There are many problems with this book, but, as it is written by a Harvard professor and produced by a major publisher, it may receive undeserved praise and the accompanying panoply of awards and fellowships with which the academic elite award each other. That those who do so increasingly decry liberalism and deplore what they term “privilege” is part of the bleak comedy of the modern university. This is a text of our times. I will doubtless be cited by some opportunistic publicist, but I do not regard the remark as praise.

Legacy of Violence: A History of the British Empire
by Caroline Elkins

Bodley Head, 2022, 400 pages, $65

Jeremy Black is Professor Emeritus of History at Exeter University. Among his recent books is A Brief History of Britain 1851–2021, published by Robinson last year

4 comments
  • 27hugo27

    What these pampered feminist academics never countenance is the hypothetical. Suppose Australia was colonised by the Chinese? How well off would be the indigenous – if there were any left at all!? Ditto North America, Africa etc. Slavery would probably still exist, and the earth scorched more so than now, something the greenies can ponder in their inner-city enclaves. By every measure, British colonialism has nothing to apologise for and much to be proud of.

  • Sindri

    27hugo27, to speak about Australia being “colonised” by China is a euphemism to start with. The Chinese government has interned a million of its own people in concentration camps, with sterilisations, brutality and cultural annihilation thrown in the mix, it has denied Tibet self-determination since 1949, it is threatening to annex Taiwan by force on spurious historical grounds, but really because it can’t stand the affront of a prosperous, successful democratic model on its doorstep. How would it treat a conquered foreign people, I wonder.

  • Stephen

    Let me say up front that I wont be reading this book. I am far too busy watching grass grow and paint dry to spend time on even less productive activities. Seriously though I have quite a lot to say on this subject but I wont waste the time of the good readers of Quadrant. The best thing I can do to help is to refer the interested to another book written by Niall Ferguson who is also a Harvard Professor as well as a Senior Fellow at the Hoover Institution.
    The book is called Empire: How Britain Made the Modern World. It is a slim tome available from Penguin at a modest price. It is the work of a real scholar and it contains a thoughtful and balanced view of world history and the huge part played by Britain over nearly 500 years.
    As for Elkin’s book, if one day I have a wobbly table and see the book discounted in a remainder bin I might buy it for the that purpose. It will probably be the only way it will achieve any balance.
    Finally I would like to sincerely thank Professor Black for reading Elkin’s book and writing the review. It was a great public service to put himself through such a horrible burden on our behalf.

  • rosross

    I wonder when her book on the even greater violence of the American ’empire’ will be finished.

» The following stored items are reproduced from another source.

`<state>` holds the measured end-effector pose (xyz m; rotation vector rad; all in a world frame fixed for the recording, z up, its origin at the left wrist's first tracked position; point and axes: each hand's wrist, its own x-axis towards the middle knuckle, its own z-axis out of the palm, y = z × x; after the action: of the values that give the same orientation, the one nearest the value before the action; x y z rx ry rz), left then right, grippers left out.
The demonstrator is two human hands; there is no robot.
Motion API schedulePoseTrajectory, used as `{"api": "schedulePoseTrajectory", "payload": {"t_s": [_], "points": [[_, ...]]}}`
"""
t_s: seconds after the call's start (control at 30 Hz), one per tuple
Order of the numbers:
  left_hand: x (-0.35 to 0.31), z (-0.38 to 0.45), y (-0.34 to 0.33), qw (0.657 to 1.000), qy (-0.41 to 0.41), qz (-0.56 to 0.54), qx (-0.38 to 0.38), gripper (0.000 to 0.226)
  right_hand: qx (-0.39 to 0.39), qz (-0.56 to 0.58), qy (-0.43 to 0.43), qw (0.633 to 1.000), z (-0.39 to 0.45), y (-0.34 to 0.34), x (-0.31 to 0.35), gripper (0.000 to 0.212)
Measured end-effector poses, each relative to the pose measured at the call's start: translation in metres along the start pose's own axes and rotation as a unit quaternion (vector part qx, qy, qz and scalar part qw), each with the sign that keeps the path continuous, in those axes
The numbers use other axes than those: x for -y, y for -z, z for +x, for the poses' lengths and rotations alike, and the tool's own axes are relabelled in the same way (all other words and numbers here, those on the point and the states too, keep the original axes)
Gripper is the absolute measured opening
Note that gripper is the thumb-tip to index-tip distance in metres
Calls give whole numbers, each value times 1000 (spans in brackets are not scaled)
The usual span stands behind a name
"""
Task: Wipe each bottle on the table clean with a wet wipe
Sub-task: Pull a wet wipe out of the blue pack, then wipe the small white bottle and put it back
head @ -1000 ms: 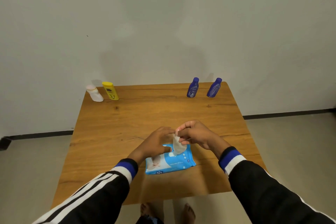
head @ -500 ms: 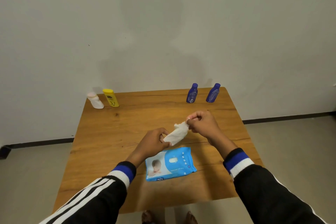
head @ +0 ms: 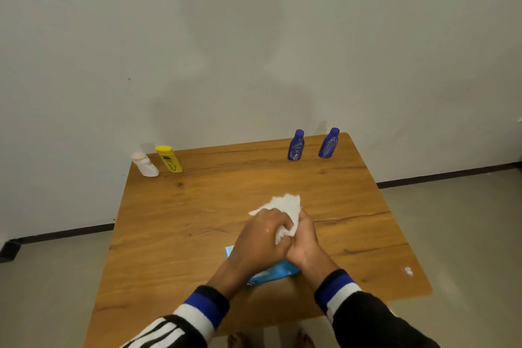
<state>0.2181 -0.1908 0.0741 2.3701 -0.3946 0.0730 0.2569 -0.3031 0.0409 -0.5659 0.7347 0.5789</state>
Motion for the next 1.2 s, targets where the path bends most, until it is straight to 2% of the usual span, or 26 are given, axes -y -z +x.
{"api": "schedulePoseTrajectory", "payload": {"t_s": [0.13,0.23,0.3,0.37,0.43,0.5,0.57,0.6,0.7,0.8,0.9,1.1,1.2], "points": [[-4,-15,-2,998,-14,-33,49,35,113,-17,-5,993,-3,0,10,67],[3,-13,8,996,11,-55,74,46,117,-3,-51,992,-2,10,13,83],[6,-10,12,993,41,-79,74,41,118,5,-74,990,-4,16,11,93],[7,-8,15,985,93,-143,37,33,116,6,-69,991,-4,19,11,90],[12,-8,17,962,161,-213,-54,26,108,3,-62,992,-7,18,15,86],[27,-12,16,931,245,-246,-114,18,101,-19,-75,992,-9,23,20,91],[58,-22,7,904,348,-232,-95,10,113,-44,-91,988,-13,29,27,96],[75,-28,1,888,401,-217,-57,3,122,-46,-93,987,-16,31,31,95],[115,-54,-22,849,494,-184,46,18,136,-55,-84,986,-24,32,42,89],[128,-73,-40,789,568,-233,40,24,143,-63,-67,986,-29,32,50,85],[133,-77,-58,755,585,-296,11,18,135,-78,-64,986,-35,37,56,82],[141,-71,-72,720,583,-376,-6,45,117,-88,-59,987,-43,49,57,82],[129,-61,-67,708,567,-419,-21,31,114,-87,-67,987,-46,52,57,82]]}}
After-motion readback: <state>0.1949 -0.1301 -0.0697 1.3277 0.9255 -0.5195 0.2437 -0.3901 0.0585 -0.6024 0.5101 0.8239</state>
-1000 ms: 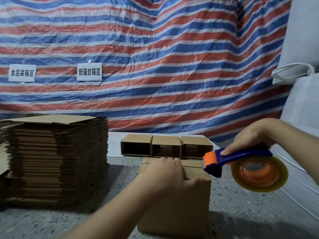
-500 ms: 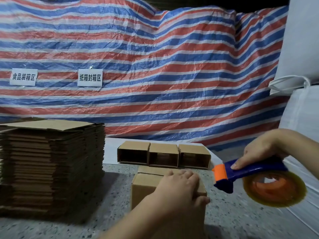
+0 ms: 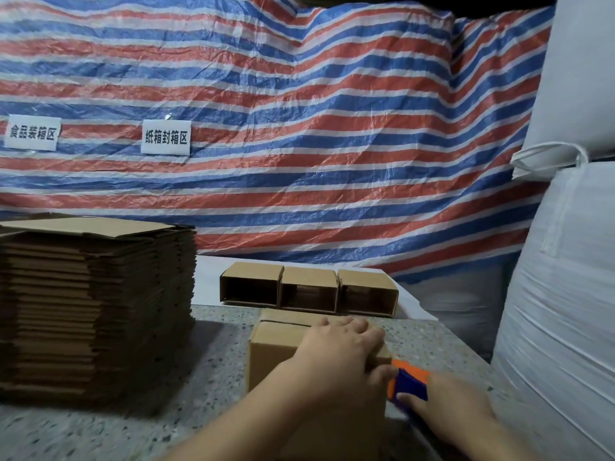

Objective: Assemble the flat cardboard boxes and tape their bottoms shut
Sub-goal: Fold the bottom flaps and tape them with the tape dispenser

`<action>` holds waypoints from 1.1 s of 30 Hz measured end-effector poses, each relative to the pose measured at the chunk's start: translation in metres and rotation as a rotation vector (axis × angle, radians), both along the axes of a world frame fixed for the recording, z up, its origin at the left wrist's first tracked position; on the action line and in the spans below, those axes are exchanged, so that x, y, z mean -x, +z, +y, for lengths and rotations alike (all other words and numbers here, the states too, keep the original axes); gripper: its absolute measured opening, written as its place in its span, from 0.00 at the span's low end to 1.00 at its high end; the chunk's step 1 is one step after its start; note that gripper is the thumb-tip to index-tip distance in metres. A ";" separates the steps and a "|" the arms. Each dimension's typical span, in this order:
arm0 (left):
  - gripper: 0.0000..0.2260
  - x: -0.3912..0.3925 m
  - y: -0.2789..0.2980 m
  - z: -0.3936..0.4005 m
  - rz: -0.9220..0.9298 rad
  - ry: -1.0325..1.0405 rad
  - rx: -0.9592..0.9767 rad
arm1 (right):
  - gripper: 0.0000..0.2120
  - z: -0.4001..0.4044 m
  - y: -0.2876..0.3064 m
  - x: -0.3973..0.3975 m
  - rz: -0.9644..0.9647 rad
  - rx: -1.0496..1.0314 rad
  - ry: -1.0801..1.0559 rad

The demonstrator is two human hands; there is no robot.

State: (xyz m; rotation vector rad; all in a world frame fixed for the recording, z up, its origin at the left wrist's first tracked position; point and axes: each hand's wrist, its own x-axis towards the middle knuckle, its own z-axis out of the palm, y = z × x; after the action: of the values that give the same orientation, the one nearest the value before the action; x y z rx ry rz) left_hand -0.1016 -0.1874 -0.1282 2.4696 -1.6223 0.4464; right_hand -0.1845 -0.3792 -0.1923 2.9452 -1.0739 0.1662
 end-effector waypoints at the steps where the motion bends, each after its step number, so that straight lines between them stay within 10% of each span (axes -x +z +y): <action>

    Colonisation has been a critical part of human evolution. Everyone has colonised, it is a matter of how violently and that must be assessed within the context of the times.

    When primitive peoples colonised Australia they did so with stone-age values and should not be compared to the British who arrived in 1788, with, by then, very enlightened attitudes to the peoples they found.

    Any study of Africa makes it clear, out of the colonisers the British were the best, then the Germans, Portugese, French, Italians etc., and all of them were better than being colonised by other
    Africans.

    @Sindri- Both Tibet and Taiwan were once part of China, that is the difference.